The West is determined to raise the Ukraine issue on all international forums and castigate Russia. The G20 is an economic and financial forum, not a security one, and therefore ought not be used for political battles. But then, with countries now hostile to each other part of G20, political score settling would be inevitable. The great risk was that if the G20 also ended without a communiqué as has been the case of G20 meetings at the Finance and Foreign Ministers level, it would have well meant the demise of the group.
At Bali, therefore, the pressure for a consensus language would have been immense, and the language eventually agreed to is weighed in West’s favour. Russia acquiesced to this, with the qualification in the text that the parties reiterated their national positions as expressed in various fora, including the UN Security Council and the UNGA which passed a resolution deploring in the strongest terms Russia’s aggression against Ukraine, etc. As the UNGA resolution is an international fact, the Russian side let it pass. The declaration, while carrying a balancing qualification, albeit weak, that “other views and differing assessments of the situation and sanctions” were expressed, says: “Most members strongly condemned the war in Ukraine and stressed it is causing immense human suffering and exacerbating existing fragilities in the global economy-constraining growth, increasing inflation, disrupting supply chains, heightening energy and food security, and elevating financial security risks”. The text reflected concerns expressed in the group about bringing in security issues when it says, “Recognising that the G20 is not the forum to resolve security issues, we acknowledge that security issues can have significant consequences for the global economy.”

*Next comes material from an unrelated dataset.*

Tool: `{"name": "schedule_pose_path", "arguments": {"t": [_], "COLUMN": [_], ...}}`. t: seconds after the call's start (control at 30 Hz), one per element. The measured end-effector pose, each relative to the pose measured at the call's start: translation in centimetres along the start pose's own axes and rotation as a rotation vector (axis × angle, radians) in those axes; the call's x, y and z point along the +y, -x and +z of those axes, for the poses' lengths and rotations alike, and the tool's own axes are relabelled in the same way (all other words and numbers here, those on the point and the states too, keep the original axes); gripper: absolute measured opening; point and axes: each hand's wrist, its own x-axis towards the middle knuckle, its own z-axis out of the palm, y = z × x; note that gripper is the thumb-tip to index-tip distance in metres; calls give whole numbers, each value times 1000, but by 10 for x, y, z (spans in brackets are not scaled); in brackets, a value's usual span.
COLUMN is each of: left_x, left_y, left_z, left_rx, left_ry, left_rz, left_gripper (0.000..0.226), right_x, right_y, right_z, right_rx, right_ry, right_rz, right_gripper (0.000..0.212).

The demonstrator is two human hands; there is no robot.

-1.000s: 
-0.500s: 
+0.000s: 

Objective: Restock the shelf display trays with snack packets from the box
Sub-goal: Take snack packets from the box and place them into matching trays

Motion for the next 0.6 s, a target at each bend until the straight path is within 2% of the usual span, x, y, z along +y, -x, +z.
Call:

India has been credited, publicly by the US, with promoting a consensus on Ukraine at the G20 summit. At Bali, PM Modi recalled that he had repeatedly said that a way had to be found to return to the path of ceasefire and diplomacy in Ukraine. This has been reflected in the paragraph in the G20 communiqué which notes that the “peaceful resolution of conflicts, efforts to address crises, as well as diplomacy and dialogue, are vital. Today’s era must not be of war”. The last is a line (slightly tweaked in the Bali Declaration) that Prime Minister Modi used in conversation with President Putin at Samarkand, one that has reverberated internationally.
Modi and his team would undoubtedly have worked hard to promote a consensus text because failing to do so would have jeopardised the future of India’s own presidency and the ambitions we have to use it to showcase India. The PM and his team want to use the country to give participants, in Modi’s words, “full experience of India’s amazing diversity, inclusive traditions, and cultural richness”, wishing that all G20 members will participate in this unique celebration in India, the ‘Mother of Democracy’, as well as leave a mark of our ideas and priorities on global discussions relating to public digital goods and digital infrastructure, climate action, climate finance and technology collaborations, sustainable, affordable and inclusive energy transition, accelerated progress on sustainable development goals, women led development and multilateral reforms.
Kanwal Sibal is former Indian Foreign Secretary. He was India’s Ambassador to Turkey, Egypt, France and Russia. The views expressed in this article are those of the author and do not represent the stand of this publication.